Did Mesolithic People Prefer Foxes to Dogs as Pets?
Foxes may be regarded today in the United Kingdom by many people as vermin, particularly with the case recently of a fox attacking a baby. Indeed, the traditional fox hunting scene of a fox being chased by a pack of dogs still adorns many a tea-towel and other such apparel, but evidence found in an archaeological dig in the Middle East country of Jordan suggests that at least one fox was man’s (or woman’s) best friend long before dogs became prominent.
Fox Bones Found in Mesolithic Grave
Foxes are members of the Canidae family, the same family as dogs (canines), they are generally omnivorous and usually no bigger than a Springer Spaniel, the Red Fox for example, (Vulpes vulpes). Regarded as intelligent, cunning and resourceful animals, they are found on virtually every continent (having been introduced to Australia) and they are common subjects for folklore and country tales.
Mesolithic peoples may have preferred the fox to the dog as a pet, a new study in the online scientific journal PLoS One suggests. Researchers examining graves and grave goods at a prehistoric burial ground in the country of Jordan have discovered a grave in which a fox was buried alongside a human. Perhaps this was the household pet.
The research team (based at Cambridge University, UK) have postulated that this is evidence of some sort of emotional bond between human beings and foxes. The fox may have been buried along side its master or mistress so that the two could travel to the afterlife together.
Fox Bones
Although, the bones may not be proof of an emotional link between a person and a fox, if people were domesticating foxes at the time the person was buried, it suggests that foxes were forming an association with people long before dogs came onto the scene. The graves are located at Uyun-al-Hammam, in northern Jordan. The site is approximately 16,500 years old and depicts a human culture that was becoming more sedentary, moving away from a hunter-gatherer lifestyle and becoming more involved with agriculture. The fox/human grave is approximately 4,000 years older than the earliest human-dog burial and 7,000 years earlier than anything else similar found in Europe.
Studying the Burial Site
The study of the burial site, reveals a growing cultural sophistication, more closely associated with the later Neolithic age. Foxes (the Red Fox) were common in that area of the Middle East in the Mesolithic (as they are today), perhaps they played a role in keeping man’s first grain harvests safe from rates and mice whilst it was in storage. However, the relationship between mankind and foxes does not seem to have lasted, the more friendly and less timid dogs seem to have taken over sometime in the Neolithic.

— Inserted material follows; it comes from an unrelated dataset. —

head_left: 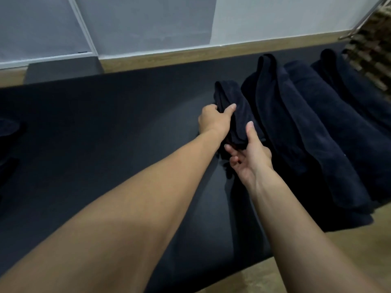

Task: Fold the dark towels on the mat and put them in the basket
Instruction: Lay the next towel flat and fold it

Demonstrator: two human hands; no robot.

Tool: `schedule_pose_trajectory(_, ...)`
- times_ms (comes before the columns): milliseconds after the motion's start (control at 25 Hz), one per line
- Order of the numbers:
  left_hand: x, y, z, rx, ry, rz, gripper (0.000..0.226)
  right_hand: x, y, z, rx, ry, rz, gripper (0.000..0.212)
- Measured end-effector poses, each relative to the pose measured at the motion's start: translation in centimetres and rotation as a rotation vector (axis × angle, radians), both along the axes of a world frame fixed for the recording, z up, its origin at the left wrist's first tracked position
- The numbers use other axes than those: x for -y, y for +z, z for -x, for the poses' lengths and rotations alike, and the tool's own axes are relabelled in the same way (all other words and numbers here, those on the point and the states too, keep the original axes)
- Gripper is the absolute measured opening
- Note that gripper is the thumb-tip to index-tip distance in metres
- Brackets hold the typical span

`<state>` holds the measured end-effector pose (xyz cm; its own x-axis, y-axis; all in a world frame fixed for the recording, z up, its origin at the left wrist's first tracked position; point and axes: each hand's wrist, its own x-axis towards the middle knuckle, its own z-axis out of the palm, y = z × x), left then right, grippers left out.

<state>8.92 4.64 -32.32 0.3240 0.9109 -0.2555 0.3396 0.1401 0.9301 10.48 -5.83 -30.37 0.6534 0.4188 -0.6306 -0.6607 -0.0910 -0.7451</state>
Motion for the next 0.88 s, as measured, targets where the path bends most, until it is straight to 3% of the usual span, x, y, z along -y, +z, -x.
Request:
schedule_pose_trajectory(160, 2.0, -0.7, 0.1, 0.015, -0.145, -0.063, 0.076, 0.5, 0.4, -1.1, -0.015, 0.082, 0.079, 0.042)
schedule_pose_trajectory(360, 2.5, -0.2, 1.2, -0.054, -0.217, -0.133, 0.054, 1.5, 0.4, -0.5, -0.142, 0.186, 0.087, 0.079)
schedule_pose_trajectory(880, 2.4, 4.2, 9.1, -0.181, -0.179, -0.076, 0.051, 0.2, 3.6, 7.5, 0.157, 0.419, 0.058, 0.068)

A Diagram Showing the Layout of the Human/Fox Graves
Picture credit: PLoS One – Maher et al.
The picture shows a diagram of the grave area and highlighted areas with accompanying photographs providing more detail. The site shows evidence of the grave being opened and the human body being relocated and buried close by. The body of the fox was also removed from the first grave and reburied with the human.
Body of the Fox Reburied
Commenting on this, Dr Lisa Maher from the Leverhulme Centre for Human Evolutionary Studies (Cambridge University) stated:
“The burial site provides intriguing evidence of a relationship between humans and foxes which predates any comparable example of animal domestication. What we appear to have found is a case where a fox was killed and buried with its owner.”
Dr Maher went onto add:
“Later, the grave was reopened for some reason and the human’s body was moved. But because the link between fox and human had been significant, the fox was moved as well, so that the person, or people, would still be accompanied by it in the afterlife.”

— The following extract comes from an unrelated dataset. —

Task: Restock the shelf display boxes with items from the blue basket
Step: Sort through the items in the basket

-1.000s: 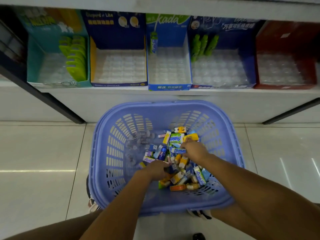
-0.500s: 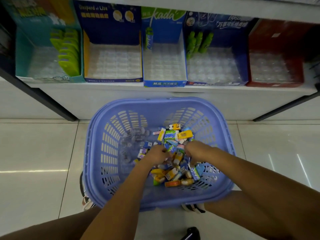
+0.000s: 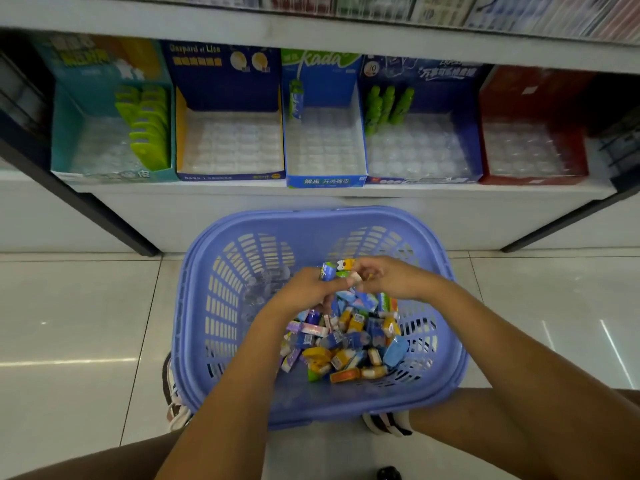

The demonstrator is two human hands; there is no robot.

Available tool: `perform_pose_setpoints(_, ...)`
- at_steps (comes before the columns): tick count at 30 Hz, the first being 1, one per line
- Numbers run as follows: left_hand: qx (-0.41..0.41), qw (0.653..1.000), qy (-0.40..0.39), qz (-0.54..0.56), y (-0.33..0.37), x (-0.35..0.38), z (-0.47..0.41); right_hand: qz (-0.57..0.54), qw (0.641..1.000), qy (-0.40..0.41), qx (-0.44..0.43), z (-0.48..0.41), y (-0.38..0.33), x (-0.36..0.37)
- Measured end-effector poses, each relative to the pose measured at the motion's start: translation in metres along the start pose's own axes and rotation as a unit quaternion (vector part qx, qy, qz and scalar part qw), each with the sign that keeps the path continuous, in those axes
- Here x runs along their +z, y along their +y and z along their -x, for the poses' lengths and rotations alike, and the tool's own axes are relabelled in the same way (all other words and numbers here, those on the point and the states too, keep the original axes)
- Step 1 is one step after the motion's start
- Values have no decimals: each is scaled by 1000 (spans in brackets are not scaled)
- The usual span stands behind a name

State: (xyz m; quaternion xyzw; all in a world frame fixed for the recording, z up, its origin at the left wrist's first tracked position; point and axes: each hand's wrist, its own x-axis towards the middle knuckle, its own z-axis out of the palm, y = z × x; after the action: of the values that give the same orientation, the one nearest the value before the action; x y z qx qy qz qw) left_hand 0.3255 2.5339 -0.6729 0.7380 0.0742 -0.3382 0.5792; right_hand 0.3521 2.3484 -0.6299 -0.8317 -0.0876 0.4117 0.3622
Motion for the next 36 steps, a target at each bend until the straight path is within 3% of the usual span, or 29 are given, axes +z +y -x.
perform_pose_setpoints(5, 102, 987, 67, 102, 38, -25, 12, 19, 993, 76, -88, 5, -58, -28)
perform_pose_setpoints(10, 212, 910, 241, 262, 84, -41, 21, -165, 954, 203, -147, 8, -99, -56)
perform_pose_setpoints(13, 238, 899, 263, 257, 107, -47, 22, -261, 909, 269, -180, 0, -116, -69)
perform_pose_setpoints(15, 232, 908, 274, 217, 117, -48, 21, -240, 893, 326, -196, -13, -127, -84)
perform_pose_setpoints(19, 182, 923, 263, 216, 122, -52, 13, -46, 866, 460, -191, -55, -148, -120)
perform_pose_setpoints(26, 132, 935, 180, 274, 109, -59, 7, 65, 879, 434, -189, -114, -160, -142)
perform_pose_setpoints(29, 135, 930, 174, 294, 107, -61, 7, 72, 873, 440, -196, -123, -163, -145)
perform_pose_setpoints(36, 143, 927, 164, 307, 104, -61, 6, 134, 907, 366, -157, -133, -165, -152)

Photographs of the Fox Skull from the Grave
Picture credit: PLoS One – Maher et al.
The photographs show various views (lateral views, close up of lateral views and ventral view) of the prepared and conserved fox skull found at the Uyun-al-Hammam site. The skulls of a number of canines were studied by the research team in order to identify the species and the skull/skeleton from the grave has been identified as a Red Fox (Vulpes vulpes).
It is interesting to think how things may have turned out for the foxes if we humans had not started domesticating chickens and other birds. Foxes are renowned in many cultures for their ability to break into and cause havoc in chicken coups, perhaps as we became more successful at domesticating other animals so our relationship with the fox was doomed.
The scientific paper: “A Unique Human-Fox Burial from a Pre-Natufian Cemetery in the Levant (Jordan)” by Lisa A. Maher, Jay T. Stock, Sarah Finney, James J. N. Heywood, Preston T. Miracle, Edward B. Banning published in PLoS One.